Women shared their ambivalent thoughts in their initial treatment goals, on whether they were to fulfill their family ideal or it was simply their own wish for parenthood. Some had struggles and worries to get conceived even they were still trying hard in the treatments.
During the focus group, some women also revealed their indecisive thoughts on whether or not to continue their IVF treatment with both fear and hope. They were afraid of the side effects and sufferings, but they still endeavored and did not give up.
Apart from these decisional ambivalence, these women faced struggles in husband’s involvement in the treatment. They were protective to their husband and regarded them as a barrier to inhibit them to smoothly carry out the treatment procedures, while at the same time felt contentment for their supports in involving in the treatment stages, such as accompanying them to the hospital.

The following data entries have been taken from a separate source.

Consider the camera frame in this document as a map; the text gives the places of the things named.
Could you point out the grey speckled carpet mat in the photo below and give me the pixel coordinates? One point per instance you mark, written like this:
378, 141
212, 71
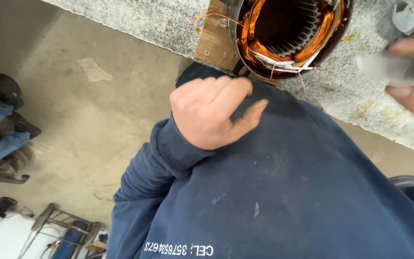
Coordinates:
149, 21

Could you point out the small wooden box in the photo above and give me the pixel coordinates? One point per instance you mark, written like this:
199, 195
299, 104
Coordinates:
97, 248

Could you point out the person's dark shoe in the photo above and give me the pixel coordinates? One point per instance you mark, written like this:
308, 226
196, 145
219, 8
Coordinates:
404, 181

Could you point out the wooden board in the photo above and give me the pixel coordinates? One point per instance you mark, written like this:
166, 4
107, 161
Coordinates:
214, 39

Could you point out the metal stand with blue cylinder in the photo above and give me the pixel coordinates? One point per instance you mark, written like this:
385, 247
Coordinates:
67, 233

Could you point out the navy blue sweatshirt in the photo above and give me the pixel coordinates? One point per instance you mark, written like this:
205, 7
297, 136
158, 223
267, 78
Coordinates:
293, 187

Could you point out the metal stool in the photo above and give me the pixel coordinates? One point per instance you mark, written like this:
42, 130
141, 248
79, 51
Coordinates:
7, 167

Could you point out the person's left hand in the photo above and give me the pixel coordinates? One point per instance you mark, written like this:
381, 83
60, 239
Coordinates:
199, 111

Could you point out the grey insulating paper sheet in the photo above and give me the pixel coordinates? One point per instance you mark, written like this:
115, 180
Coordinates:
386, 68

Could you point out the motor stator with copper windings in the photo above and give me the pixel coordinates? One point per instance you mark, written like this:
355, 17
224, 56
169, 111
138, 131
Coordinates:
286, 50

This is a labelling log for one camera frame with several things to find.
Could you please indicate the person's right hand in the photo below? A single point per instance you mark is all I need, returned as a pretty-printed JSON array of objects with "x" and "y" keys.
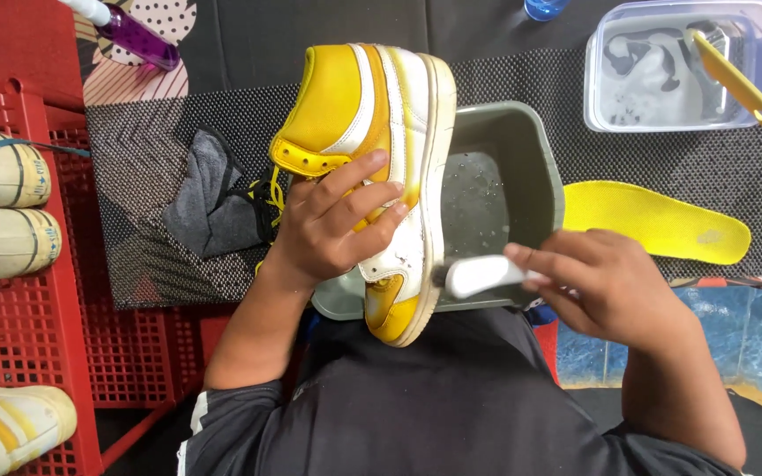
[{"x": 612, "y": 291}]

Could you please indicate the person's left hand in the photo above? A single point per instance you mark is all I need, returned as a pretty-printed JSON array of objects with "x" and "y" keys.
[{"x": 318, "y": 231}]

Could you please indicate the person's right fingers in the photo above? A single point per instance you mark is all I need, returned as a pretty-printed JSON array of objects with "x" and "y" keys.
[{"x": 546, "y": 264}]

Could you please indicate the white cleaning brush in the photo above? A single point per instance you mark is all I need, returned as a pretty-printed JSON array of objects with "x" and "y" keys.
[{"x": 480, "y": 276}]

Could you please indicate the yellow and white sneaker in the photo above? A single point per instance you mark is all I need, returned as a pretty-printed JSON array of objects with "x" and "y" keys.
[
  {"x": 354, "y": 99},
  {"x": 10, "y": 423}
]

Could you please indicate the grey plastic basin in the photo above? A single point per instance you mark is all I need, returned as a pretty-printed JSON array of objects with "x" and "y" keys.
[{"x": 506, "y": 165}]

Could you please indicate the yellow shoe insole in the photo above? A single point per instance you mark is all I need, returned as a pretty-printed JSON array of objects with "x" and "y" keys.
[{"x": 652, "y": 221}]

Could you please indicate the black non-slip mesh mat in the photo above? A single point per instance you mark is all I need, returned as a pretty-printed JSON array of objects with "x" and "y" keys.
[{"x": 652, "y": 155}]

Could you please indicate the person's black shirt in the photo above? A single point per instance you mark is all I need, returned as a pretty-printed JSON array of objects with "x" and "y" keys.
[{"x": 434, "y": 410}]

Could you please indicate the clear plastic container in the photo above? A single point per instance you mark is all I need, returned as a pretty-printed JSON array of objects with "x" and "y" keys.
[{"x": 645, "y": 79}]

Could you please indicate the blue bottle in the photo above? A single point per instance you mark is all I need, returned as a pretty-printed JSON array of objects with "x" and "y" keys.
[{"x": 545, "y": 8}]

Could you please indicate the yellow shoelace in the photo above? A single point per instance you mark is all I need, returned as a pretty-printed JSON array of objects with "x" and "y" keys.
[{"x": 277, "y": 192}]

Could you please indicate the black cloth sheet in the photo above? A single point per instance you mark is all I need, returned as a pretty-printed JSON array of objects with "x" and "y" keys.
[{"x": 354, "y": 23}]

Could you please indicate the grey microfibre cloth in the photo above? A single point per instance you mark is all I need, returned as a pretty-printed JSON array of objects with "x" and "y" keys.
[{"x": 206, "y": 205}]

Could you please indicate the pink patterned cloth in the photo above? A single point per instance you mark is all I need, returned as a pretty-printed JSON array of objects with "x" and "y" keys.
[{"x": 136, "y": 82}]

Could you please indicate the purple spray bottle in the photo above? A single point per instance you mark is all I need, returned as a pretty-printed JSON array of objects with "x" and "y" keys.
[{"x": 136, "y": 36}]

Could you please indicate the red plastic crate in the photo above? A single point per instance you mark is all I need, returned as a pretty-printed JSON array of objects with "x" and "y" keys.
[{"x": 30, "y": 324}]

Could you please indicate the red plastic stool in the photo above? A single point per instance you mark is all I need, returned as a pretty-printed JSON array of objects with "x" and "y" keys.
[{"x": 17, "y": 46}]

Last but not least, some women had ambivalent thoughts in disclosure issues, in the extent of telling their family members and friends about their treatment. Some of them regarded disclosing their situation as a relief but an anxiety at the same time. They hoped to remove misunderstanding that outsiders have about them, such as their tight schedule in treatment and side effects on their increasing body weight. They at the same time did not want to disappoint others and tend to keep secrecy.
DISCUSSION
The negative models of self introduced by [3] attribute relational ambivalence to the fear of rejection or abandonment, which is due to personal vulnerabilities such as doubt about own value and lovability. Thus, in face of adversity, one could be ambivalent to seek for intimacy and at the same time strive to keep distance with the spouse, and maintain a relationship at almost any cost.

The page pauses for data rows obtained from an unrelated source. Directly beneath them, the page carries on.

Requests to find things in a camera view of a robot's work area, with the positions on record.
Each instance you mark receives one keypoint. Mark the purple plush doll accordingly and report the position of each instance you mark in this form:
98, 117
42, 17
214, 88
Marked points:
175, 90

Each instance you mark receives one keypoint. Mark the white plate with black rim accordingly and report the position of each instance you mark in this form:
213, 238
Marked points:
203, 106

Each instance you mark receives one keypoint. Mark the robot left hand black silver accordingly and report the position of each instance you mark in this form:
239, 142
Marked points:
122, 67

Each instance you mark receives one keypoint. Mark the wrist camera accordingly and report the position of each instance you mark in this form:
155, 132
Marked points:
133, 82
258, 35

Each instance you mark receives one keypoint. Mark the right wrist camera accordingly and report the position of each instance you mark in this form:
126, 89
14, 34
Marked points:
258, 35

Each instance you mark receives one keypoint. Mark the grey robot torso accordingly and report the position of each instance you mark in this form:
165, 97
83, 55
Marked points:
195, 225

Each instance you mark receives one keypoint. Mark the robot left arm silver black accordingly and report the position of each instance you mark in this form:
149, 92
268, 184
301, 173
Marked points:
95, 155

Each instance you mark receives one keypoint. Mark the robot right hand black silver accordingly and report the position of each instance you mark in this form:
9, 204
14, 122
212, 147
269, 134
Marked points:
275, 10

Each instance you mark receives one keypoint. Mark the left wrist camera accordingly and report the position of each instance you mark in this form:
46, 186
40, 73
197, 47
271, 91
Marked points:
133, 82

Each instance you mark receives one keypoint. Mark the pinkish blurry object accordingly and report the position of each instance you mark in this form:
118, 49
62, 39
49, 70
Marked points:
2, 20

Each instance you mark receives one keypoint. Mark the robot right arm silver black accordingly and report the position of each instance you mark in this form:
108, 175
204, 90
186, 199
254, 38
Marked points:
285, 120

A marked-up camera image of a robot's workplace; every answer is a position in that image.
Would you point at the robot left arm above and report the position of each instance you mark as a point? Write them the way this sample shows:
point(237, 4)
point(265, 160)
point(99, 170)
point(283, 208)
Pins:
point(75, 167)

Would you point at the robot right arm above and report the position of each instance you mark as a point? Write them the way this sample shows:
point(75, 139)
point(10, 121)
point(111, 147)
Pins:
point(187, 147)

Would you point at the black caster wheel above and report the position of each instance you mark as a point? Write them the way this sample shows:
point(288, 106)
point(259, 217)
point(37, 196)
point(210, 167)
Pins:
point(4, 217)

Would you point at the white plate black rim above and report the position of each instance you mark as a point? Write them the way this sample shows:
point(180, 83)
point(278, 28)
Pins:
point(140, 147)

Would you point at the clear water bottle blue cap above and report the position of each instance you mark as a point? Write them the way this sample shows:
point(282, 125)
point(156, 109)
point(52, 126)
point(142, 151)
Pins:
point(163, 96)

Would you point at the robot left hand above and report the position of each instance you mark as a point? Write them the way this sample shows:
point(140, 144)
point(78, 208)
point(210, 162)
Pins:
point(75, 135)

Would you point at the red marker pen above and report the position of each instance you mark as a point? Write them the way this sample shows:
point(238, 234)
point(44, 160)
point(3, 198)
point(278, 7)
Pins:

From the content revealed by the women, they were shifting in-between the two attachment styles of avoidance and anxiety [4]. They hoped to maintain autonomy by shouldering all pains and sufferings without sharing or adding burden to their husband. However, they at the same time sought dependence in hoping their husband to accompany them throughout the treatment, or even help with the treatment procedures. They were deploying both hyper activating and deactivating strategies. Thus, these women could hold both positive and negative views towards the people around at the same time [5].
CONCLUSION
Ambivalent thoughts were revealed among women throughout their course of IVF treatment in several salient themes and aspects. As modern women, they wished to shoulder all pain and suffering without adding pressure to their husband or people around. However, at the same time, they wished someone could care and understand them.

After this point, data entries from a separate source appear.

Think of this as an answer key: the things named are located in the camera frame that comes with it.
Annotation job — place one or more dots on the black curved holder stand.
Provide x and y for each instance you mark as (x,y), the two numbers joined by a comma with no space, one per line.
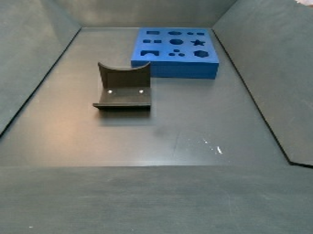
(126,87)

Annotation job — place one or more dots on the blue shape sorter block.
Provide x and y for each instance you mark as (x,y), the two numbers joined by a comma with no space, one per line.
(178,52)

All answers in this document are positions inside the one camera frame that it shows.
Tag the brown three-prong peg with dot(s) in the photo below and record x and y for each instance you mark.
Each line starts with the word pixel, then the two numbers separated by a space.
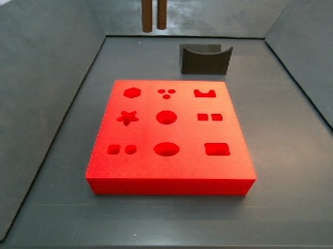
pixel 154 15

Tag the red foam shape-sorting block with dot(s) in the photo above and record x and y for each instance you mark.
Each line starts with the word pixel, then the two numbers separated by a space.
pixel 170 141

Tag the dark grey curved block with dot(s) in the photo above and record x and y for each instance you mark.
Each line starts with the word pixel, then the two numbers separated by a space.
pixel 203 59

According to [6], ambivalent individuals are less likely to benefit from social supports, receive little sympathy and support from others, and are less satisfied with their marriage. Therefore, in understanding more about the women’s complicated feelings, it sheds light on our development of psychosocial services in exploring their incongruence in vulnerabilities and on couple relationship.
ACKNOWLEDGEMENTS
Funding Source: General Research Fund, Research Grant Council (No.: HKU27400414).
Abstract
With the advancement in technology, many couples with infertility choose in vitro Fertilization (IVF) treatment as a significant mean to achieve their dream of parenthood. However, with very low success rate, many of them face treatment failures and experience complicated emotions.
In our qualitative study, we have contacted women (N=16) who have experienced IVF treatment failure, and were considering to continue on next treatment in order to conceive. During the focus groups launched, they revealed many ambivalent thoughts throughout the whole treatment. They swung between making their decisions and stances on various aspects, with more salient themes in treatment goals, continuation of treatment, husband’s involvement and disclosure issues. They tended to seek for intimacy of others by wishing to be cared and accompanied throughout the treatment, but at the same time kept distance by shouldering all the suffering without sharing. These thoughts will be discussed and analyzed under adult attachment theory.